RECORDS TO USE =
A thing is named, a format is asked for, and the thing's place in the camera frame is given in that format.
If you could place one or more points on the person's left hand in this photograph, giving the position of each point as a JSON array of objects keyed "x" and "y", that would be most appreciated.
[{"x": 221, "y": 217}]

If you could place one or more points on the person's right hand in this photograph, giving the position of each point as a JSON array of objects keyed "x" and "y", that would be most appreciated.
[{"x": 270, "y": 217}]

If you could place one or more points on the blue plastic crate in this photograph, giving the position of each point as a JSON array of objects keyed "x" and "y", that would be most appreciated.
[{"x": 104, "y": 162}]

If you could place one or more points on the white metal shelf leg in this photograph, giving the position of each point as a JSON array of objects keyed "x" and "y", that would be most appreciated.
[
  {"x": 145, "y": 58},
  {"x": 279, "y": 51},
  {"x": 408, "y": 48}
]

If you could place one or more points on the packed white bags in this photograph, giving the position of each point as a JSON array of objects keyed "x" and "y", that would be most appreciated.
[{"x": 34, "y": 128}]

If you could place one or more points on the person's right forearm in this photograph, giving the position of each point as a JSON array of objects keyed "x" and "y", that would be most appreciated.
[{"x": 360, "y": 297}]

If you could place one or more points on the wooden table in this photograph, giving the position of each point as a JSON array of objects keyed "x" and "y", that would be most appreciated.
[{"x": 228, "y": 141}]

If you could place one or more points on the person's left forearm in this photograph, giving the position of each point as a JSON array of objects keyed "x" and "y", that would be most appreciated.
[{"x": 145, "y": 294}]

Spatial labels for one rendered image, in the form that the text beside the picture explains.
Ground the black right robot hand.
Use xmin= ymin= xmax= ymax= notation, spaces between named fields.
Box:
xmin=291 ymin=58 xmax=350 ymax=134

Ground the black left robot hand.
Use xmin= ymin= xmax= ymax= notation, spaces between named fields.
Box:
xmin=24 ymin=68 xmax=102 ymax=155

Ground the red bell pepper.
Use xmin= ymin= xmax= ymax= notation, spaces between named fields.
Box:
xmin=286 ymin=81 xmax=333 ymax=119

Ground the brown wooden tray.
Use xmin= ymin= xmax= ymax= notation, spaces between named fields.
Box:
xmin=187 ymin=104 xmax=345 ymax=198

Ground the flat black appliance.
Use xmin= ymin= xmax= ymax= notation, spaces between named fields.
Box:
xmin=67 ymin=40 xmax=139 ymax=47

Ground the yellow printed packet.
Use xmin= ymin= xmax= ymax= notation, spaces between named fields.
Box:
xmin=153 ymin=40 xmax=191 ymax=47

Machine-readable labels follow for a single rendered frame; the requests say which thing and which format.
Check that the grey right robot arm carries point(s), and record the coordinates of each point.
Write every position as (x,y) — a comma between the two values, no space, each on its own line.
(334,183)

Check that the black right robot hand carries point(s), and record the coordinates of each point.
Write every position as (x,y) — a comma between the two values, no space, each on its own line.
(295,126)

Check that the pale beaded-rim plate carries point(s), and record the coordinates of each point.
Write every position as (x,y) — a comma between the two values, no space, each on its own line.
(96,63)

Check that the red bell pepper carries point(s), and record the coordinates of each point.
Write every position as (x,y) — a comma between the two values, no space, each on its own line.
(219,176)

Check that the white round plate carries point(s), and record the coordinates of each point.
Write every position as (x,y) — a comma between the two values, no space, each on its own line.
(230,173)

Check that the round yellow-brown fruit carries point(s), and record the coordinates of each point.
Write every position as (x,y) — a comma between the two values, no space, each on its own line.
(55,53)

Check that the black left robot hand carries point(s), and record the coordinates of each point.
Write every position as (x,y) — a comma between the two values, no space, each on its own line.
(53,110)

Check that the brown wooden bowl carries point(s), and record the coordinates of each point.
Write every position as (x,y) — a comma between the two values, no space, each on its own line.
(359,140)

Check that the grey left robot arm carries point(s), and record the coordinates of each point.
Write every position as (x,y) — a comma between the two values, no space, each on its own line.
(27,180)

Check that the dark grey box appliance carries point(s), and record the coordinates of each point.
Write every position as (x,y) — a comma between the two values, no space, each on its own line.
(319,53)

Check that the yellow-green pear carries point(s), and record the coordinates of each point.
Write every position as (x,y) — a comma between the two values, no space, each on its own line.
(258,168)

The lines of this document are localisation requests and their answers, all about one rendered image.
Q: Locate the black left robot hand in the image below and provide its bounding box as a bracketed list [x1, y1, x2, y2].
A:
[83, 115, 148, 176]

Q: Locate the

---

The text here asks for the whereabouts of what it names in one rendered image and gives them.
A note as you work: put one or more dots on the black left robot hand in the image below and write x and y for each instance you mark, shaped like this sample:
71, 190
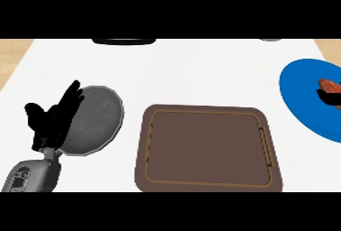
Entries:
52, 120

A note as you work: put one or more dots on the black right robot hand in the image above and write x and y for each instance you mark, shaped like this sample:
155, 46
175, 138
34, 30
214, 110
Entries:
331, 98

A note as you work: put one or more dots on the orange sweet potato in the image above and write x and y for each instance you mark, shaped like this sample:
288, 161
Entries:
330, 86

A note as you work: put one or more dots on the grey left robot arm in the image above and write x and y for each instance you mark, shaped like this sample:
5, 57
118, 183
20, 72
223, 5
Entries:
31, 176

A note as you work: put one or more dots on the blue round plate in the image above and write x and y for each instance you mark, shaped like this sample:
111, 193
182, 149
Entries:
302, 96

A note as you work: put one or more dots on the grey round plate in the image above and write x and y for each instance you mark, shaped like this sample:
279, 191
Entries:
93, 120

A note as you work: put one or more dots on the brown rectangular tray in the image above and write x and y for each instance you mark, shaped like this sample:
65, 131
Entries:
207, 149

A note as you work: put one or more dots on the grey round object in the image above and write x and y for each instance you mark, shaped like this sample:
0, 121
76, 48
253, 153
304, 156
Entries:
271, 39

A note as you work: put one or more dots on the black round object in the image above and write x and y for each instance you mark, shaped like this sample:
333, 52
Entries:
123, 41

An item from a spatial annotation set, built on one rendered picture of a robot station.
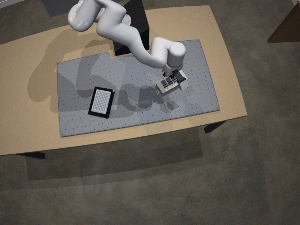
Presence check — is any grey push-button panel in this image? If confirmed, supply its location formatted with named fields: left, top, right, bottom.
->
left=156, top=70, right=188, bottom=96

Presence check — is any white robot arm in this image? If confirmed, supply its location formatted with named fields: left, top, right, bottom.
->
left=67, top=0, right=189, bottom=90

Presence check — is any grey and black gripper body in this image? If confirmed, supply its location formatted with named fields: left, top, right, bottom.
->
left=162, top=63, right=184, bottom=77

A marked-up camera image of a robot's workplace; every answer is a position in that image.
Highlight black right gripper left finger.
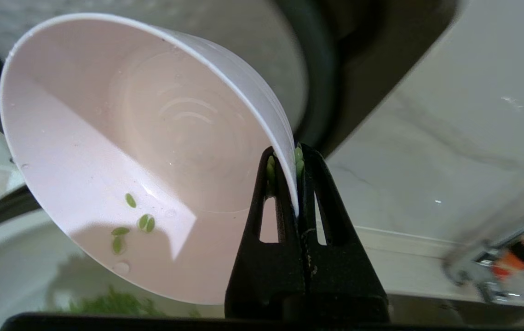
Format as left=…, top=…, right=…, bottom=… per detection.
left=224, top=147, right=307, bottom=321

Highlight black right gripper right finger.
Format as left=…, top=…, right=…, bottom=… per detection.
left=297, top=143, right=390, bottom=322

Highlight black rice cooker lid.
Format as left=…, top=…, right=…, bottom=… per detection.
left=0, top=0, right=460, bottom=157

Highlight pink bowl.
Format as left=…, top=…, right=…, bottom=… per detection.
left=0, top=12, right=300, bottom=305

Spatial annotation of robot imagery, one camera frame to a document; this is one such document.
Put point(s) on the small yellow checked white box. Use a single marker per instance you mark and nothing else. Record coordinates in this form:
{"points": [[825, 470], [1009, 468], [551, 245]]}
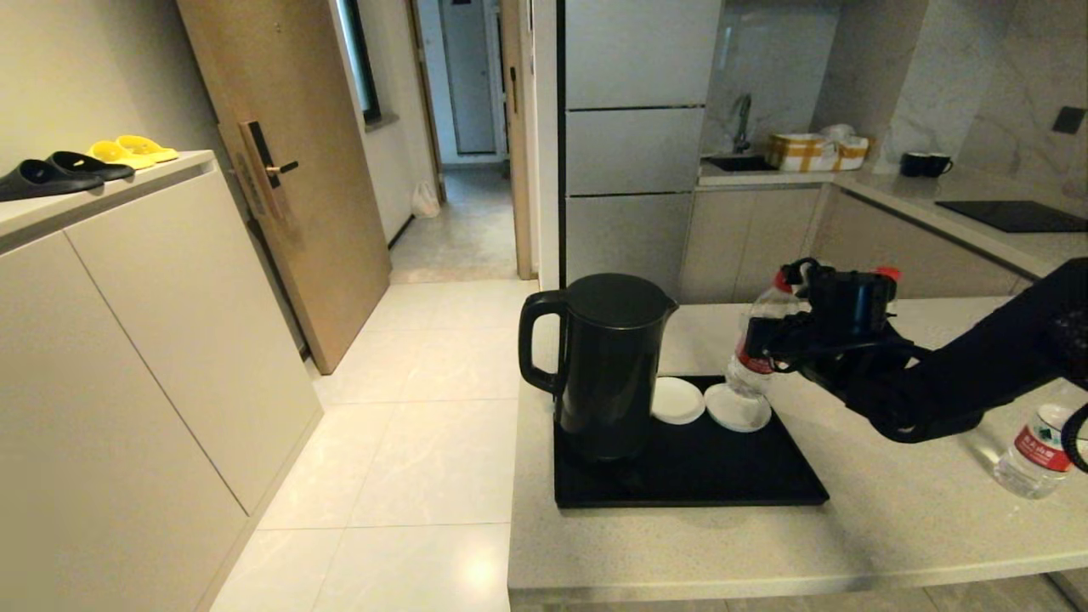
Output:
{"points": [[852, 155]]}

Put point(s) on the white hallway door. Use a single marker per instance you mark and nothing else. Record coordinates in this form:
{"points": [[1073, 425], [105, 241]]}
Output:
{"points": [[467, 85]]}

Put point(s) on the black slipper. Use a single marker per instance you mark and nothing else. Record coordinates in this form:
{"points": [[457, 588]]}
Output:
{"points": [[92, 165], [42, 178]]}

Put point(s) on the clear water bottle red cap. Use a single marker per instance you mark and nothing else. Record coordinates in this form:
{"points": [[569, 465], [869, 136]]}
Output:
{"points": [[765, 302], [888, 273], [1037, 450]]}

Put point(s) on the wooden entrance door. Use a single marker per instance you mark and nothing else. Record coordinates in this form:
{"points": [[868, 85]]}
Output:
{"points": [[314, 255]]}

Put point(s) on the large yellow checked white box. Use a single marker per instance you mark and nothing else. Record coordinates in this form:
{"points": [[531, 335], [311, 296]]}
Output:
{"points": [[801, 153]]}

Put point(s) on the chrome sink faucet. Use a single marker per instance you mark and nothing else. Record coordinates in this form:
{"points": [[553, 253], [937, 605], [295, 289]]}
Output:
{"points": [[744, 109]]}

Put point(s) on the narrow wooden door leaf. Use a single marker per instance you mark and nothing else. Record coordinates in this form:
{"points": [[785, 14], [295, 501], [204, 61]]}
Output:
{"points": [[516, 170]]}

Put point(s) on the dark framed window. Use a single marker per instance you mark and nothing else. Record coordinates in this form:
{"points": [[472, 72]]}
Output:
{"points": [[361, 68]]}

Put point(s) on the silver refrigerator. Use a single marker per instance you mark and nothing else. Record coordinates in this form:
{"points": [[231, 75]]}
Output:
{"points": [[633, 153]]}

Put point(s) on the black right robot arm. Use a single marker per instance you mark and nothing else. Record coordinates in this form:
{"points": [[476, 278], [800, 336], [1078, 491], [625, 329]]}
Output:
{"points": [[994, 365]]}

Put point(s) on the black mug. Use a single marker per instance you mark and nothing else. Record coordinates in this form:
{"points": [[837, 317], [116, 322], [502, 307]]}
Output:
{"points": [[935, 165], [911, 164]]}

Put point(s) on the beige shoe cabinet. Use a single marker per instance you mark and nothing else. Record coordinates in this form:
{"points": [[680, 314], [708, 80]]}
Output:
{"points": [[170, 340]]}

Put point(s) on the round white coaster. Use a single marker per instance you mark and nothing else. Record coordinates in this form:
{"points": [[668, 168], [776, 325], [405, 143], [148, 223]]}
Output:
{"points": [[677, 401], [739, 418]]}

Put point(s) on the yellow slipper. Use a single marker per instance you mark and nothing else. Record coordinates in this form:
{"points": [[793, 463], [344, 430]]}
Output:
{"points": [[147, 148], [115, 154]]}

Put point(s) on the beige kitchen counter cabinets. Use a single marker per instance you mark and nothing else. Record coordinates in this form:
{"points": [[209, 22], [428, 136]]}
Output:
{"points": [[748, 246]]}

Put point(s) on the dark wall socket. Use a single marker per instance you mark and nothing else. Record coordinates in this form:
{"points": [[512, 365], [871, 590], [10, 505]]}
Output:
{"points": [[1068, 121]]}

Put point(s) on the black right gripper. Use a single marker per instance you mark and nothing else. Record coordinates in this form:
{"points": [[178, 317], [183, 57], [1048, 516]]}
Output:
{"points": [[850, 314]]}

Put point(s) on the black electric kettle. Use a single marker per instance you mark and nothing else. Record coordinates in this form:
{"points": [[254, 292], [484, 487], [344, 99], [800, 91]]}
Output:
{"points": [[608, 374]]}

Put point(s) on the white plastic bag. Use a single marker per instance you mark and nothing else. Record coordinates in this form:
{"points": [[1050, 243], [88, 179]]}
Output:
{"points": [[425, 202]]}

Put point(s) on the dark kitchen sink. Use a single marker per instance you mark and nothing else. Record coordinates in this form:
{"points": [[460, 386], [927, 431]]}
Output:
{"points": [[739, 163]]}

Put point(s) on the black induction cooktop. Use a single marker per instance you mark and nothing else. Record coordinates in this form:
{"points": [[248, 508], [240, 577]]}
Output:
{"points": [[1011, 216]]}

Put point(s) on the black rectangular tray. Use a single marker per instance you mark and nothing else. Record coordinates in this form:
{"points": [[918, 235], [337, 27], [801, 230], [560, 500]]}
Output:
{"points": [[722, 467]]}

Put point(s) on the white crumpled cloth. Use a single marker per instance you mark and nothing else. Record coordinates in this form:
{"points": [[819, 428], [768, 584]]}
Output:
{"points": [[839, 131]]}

==

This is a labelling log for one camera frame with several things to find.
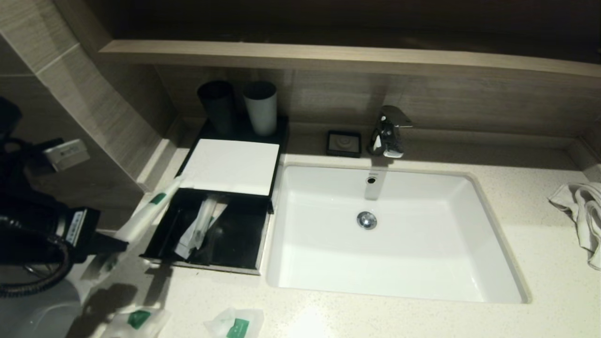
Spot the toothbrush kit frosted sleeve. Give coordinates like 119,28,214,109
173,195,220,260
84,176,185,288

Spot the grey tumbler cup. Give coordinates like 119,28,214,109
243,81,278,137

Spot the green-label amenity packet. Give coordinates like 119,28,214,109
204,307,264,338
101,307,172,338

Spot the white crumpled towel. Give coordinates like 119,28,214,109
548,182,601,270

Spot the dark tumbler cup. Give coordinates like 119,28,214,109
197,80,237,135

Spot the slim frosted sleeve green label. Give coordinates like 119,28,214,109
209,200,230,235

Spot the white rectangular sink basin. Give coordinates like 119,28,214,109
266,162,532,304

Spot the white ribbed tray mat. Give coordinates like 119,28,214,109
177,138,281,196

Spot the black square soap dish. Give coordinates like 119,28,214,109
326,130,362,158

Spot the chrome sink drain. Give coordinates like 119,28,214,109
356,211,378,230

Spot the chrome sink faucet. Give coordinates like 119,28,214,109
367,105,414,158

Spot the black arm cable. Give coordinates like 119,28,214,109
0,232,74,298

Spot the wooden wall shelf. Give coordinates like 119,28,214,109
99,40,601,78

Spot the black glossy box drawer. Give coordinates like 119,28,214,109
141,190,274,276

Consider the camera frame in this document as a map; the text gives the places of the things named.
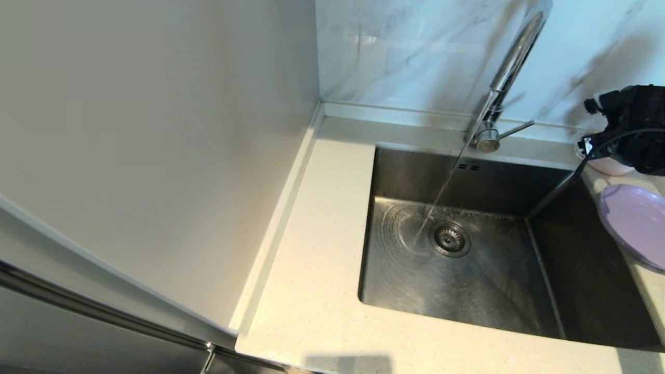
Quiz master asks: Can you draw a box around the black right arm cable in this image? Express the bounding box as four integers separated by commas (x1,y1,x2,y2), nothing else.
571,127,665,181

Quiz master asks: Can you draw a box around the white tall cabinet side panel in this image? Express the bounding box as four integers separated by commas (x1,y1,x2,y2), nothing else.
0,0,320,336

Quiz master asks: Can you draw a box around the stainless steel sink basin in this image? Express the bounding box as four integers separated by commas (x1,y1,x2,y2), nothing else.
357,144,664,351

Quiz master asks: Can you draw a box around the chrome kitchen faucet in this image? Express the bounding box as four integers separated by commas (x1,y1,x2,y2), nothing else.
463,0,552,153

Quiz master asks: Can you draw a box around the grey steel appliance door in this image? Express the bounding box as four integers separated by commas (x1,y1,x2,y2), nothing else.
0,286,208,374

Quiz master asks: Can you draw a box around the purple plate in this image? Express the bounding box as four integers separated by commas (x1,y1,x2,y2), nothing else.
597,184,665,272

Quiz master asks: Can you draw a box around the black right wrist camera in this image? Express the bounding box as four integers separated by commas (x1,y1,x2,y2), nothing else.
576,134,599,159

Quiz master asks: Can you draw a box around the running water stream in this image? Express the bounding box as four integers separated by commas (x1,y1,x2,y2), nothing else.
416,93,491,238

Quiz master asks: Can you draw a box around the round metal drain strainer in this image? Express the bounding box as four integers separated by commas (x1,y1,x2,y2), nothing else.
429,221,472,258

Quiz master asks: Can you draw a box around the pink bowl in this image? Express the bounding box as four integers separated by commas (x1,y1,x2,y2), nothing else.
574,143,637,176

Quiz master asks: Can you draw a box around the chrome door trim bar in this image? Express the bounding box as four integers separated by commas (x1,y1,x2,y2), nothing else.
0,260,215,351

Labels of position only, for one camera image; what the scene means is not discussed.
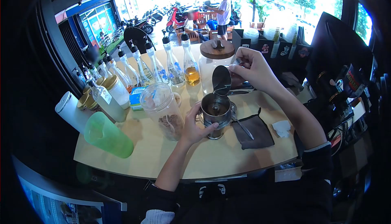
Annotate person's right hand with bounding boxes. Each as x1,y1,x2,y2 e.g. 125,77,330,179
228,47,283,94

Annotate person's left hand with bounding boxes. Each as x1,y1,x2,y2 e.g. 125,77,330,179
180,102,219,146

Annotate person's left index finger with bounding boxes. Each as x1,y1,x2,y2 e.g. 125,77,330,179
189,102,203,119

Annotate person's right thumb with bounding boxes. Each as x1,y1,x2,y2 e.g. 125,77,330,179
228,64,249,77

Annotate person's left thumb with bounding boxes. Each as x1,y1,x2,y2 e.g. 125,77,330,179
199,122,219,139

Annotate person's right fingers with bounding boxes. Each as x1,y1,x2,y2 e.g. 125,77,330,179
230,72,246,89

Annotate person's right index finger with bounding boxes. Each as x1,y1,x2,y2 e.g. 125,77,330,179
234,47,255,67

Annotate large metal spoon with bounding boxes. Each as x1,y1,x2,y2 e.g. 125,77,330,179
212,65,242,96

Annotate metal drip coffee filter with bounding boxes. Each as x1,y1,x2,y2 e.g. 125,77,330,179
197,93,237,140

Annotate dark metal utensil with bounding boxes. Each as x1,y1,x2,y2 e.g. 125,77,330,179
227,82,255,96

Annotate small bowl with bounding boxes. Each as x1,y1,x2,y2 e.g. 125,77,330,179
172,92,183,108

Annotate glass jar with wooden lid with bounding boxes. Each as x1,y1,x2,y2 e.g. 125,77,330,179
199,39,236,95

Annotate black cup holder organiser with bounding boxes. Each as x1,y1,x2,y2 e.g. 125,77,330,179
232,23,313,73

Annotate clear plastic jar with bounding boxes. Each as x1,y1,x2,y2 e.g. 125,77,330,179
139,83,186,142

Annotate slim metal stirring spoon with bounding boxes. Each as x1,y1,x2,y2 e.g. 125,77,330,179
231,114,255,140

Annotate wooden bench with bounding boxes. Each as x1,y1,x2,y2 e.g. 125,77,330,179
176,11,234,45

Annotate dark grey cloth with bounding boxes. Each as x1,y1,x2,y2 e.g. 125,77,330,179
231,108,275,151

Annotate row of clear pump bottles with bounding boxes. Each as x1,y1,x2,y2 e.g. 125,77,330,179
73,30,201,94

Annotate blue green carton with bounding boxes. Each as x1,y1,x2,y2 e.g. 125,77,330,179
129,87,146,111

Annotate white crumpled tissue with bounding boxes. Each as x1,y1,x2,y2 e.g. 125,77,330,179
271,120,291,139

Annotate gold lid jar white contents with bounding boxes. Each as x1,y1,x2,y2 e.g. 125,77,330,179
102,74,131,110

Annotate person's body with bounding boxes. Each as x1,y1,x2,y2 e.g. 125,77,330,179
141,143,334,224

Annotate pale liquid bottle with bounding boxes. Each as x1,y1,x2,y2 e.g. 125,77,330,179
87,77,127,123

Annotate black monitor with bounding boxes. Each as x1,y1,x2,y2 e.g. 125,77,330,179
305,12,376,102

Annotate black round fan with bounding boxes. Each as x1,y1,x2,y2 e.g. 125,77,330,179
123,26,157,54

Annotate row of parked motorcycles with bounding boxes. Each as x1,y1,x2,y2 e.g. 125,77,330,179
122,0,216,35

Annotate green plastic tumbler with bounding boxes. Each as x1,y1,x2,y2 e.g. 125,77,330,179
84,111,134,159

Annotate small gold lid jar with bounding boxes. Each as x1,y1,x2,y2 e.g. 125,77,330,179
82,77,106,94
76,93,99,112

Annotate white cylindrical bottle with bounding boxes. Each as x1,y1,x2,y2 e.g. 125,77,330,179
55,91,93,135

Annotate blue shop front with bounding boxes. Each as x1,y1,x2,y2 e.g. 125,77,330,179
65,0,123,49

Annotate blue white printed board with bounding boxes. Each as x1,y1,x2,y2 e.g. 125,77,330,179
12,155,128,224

WHAT YOU HAVE TO DO = Your answer must be a single number: the count of lines in the records that hold the word "slipper".

YOUR RESPONSE = 2